Awal terbentuknya culture bound syndrome, stress budaya dapat dialami individu atau kelompok dalam masyarakat, saat kebudayaan memberikan tekanan-tekanan baik secara langsung maupun tidak langsung. Seperti sebuah kebudayaan yang melalui aturan-aturan serta sanksi-sanksinya membuat para penganutnya terikat kedalam dan tidak memungkinkan penganutnya untuk bertindak di luar form baku yang telah ditetapkan. Dalam menghadapi stress, individu selain mengerahkan pertahanan psikologis (psychological defenses), juga mengerahkan pertahanan budayanya (culture defenses) yaitu dalam bentuk “sistem kepercayaan”, dalam upaya adaptasinya. Misalnya, terbentuknya organisasi dari suku-budaya tertentu di kotakota besar atau timbulnya kelompok aliran agama dan kepercayaan baru, merupakan cara budaya untuk menolong individu yang mengalami konflik dan stress. Adanya kepercayaan dan ritual budaya untuk mengurangi ketegangan merupakan faktor penting dalam menentukan berapa besarnya stress budaya tersebut. Jelaslah bahwa berbagai budaya menyokong atau memperkuat berbagai corak psikopatologi dan menyediakan berbagai peranan untuk mengekspresikannya.

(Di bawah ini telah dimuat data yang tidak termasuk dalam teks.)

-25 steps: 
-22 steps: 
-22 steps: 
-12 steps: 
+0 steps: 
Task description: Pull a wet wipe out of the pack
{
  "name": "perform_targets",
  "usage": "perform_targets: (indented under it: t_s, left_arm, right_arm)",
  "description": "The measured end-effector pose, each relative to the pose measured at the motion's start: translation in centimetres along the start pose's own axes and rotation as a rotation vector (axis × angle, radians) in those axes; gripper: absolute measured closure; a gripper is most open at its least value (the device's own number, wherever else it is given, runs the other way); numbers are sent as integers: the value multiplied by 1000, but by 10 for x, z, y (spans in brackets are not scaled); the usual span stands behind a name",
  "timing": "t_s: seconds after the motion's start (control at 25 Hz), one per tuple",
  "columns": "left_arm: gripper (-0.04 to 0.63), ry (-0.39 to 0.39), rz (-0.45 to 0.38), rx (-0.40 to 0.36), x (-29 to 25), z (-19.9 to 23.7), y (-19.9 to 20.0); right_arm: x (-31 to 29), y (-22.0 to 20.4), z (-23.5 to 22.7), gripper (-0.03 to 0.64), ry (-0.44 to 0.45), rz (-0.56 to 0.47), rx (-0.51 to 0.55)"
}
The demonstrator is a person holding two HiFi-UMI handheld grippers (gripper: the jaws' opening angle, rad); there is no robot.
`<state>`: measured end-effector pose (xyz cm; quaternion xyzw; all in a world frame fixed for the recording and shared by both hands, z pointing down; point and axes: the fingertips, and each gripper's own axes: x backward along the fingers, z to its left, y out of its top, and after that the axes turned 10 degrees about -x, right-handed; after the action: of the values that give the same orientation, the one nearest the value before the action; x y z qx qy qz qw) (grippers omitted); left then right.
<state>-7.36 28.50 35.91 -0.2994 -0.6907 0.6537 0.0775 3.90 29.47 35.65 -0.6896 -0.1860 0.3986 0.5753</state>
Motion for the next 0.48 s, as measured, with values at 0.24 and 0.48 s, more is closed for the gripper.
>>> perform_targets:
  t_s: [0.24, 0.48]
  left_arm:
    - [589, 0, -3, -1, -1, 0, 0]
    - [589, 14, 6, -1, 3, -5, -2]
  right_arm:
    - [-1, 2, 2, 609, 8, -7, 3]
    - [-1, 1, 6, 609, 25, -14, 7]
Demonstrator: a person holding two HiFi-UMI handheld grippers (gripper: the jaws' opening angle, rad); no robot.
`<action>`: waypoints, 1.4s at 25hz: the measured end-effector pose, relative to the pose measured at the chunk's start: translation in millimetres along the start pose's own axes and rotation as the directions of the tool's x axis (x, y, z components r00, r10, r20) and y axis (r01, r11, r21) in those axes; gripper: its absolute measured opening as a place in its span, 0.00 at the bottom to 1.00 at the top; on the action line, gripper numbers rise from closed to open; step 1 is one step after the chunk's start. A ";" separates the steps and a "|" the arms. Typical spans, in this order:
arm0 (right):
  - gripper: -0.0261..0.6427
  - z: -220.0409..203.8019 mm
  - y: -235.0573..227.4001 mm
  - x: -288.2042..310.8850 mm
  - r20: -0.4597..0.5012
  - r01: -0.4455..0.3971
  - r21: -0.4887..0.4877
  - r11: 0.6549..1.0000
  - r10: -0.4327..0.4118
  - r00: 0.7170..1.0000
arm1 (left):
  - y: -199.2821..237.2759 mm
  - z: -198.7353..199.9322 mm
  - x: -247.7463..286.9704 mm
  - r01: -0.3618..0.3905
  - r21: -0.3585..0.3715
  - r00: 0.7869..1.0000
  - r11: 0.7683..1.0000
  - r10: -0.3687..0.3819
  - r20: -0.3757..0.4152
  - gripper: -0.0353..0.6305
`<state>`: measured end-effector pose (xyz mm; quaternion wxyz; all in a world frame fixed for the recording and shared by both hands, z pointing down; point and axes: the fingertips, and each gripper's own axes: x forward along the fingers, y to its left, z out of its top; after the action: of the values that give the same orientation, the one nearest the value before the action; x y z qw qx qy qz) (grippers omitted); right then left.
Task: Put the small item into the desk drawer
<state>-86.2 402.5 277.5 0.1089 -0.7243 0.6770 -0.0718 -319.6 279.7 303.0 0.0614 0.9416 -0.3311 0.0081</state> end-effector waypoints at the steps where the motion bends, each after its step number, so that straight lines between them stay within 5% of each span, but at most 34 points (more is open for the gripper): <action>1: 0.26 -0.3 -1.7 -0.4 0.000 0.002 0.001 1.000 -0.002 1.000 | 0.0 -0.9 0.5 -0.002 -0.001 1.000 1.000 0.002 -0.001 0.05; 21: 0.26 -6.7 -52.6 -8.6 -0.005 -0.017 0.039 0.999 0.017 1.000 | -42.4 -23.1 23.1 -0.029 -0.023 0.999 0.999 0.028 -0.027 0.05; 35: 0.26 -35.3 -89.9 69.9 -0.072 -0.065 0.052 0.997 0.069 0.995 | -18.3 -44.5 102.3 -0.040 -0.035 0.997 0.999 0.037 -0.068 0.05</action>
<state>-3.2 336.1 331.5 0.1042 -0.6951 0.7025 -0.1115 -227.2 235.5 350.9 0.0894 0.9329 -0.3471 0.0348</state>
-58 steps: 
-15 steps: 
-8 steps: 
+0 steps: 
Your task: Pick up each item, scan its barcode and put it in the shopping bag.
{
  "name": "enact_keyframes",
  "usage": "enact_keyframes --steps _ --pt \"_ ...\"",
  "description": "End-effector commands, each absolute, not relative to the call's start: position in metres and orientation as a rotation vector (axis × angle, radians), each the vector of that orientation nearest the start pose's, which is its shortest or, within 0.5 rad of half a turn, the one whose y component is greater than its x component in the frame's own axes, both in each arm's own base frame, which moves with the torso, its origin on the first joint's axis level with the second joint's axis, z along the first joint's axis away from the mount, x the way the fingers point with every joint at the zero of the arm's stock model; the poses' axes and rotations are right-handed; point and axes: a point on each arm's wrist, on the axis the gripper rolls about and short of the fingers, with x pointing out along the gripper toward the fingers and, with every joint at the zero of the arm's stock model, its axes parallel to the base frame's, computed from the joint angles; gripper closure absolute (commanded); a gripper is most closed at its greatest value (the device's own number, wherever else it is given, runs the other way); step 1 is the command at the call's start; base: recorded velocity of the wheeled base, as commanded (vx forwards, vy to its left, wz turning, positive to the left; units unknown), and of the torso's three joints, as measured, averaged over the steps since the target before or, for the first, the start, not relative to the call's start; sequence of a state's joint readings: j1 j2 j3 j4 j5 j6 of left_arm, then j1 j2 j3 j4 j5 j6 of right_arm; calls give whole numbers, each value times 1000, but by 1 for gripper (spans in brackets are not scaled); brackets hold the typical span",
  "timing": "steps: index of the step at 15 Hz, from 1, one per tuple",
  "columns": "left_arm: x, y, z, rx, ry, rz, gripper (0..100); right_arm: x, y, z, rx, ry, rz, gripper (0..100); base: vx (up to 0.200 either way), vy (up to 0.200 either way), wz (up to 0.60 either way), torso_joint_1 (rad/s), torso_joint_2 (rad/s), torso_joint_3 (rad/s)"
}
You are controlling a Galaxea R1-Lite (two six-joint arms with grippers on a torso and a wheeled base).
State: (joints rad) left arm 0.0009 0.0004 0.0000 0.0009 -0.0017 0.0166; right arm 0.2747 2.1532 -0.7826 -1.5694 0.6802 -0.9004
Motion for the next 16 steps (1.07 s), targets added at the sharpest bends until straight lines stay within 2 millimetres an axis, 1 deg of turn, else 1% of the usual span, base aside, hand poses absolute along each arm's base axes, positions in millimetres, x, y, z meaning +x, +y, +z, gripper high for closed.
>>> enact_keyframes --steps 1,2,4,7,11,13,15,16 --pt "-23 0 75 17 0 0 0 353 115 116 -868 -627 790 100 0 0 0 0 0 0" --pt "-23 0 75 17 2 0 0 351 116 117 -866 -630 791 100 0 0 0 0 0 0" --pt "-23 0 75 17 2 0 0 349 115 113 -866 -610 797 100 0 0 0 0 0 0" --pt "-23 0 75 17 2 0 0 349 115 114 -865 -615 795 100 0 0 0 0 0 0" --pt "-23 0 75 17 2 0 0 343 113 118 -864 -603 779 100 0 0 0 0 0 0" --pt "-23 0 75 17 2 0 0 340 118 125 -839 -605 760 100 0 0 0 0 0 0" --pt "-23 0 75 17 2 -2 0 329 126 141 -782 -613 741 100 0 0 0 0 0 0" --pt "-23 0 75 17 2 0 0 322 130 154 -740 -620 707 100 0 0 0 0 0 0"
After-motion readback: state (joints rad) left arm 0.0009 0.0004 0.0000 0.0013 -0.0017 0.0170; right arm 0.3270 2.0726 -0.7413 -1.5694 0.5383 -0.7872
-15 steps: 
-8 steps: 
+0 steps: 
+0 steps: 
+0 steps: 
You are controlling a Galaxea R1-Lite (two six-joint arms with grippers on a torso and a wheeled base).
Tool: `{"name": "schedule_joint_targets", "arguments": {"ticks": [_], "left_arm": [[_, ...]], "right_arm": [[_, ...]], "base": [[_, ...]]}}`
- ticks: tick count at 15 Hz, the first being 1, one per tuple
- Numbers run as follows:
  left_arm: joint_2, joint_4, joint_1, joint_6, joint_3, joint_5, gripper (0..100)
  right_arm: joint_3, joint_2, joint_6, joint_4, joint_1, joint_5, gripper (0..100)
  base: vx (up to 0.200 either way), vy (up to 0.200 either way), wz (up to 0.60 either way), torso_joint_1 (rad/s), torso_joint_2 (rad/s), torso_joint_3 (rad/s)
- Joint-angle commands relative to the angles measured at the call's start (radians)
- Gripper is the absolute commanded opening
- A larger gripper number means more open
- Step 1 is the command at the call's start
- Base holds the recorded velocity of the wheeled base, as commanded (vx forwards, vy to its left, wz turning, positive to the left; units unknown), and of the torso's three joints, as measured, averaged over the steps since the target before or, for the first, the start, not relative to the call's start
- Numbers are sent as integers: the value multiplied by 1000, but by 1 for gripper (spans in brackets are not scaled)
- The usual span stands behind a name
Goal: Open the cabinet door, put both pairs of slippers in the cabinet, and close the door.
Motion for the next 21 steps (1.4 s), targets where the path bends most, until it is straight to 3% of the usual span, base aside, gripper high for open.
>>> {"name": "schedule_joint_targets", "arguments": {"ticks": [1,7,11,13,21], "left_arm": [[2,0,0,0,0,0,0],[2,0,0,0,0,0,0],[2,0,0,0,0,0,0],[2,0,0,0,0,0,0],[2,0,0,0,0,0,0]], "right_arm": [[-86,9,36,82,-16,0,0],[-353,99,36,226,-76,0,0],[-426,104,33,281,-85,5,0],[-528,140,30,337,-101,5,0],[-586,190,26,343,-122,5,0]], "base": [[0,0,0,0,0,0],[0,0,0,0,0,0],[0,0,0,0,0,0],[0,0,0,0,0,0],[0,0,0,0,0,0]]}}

Sumber stress budaya dapat berupa:
  1. Perubahan budaya yang cepat dan penyakit kejiwaan kehilangan budaya lama, misalnya pada urbanisasi dan modernisasi, 
  2. Kontak dan interaksi antar budaya, misalnya kawin antar suku, agama, ataupun transmigrasi.
A. Jenis-jenis culture bound syndrome and Psychopathology yang ada di Indonesia
WHO (World Health Organization) menyatakan bahwa ciri-ciri orang yang sehat dan kurang sehat jiwa di antaranya selalu diliputi oleh suasana kekhawatiran dan kegelisahan. Kemudian, ia mudah marah karena hal-hal yang sepele dan menyerang orang lain karena kemarahannya. Permusuhan, kebencian, sukar memaafkan orang lain merupakan suatu penyakit kejiwaan. Begitupun ketika tidak mampu menghadapi kenyataan hidup, tidak realistik, karenanya ia sering lari dari kenyataan dengan cara selalu menyalahkan orang lain (proyeksi) walaupun sebenarnya sumber kesalahan adalah dirinya.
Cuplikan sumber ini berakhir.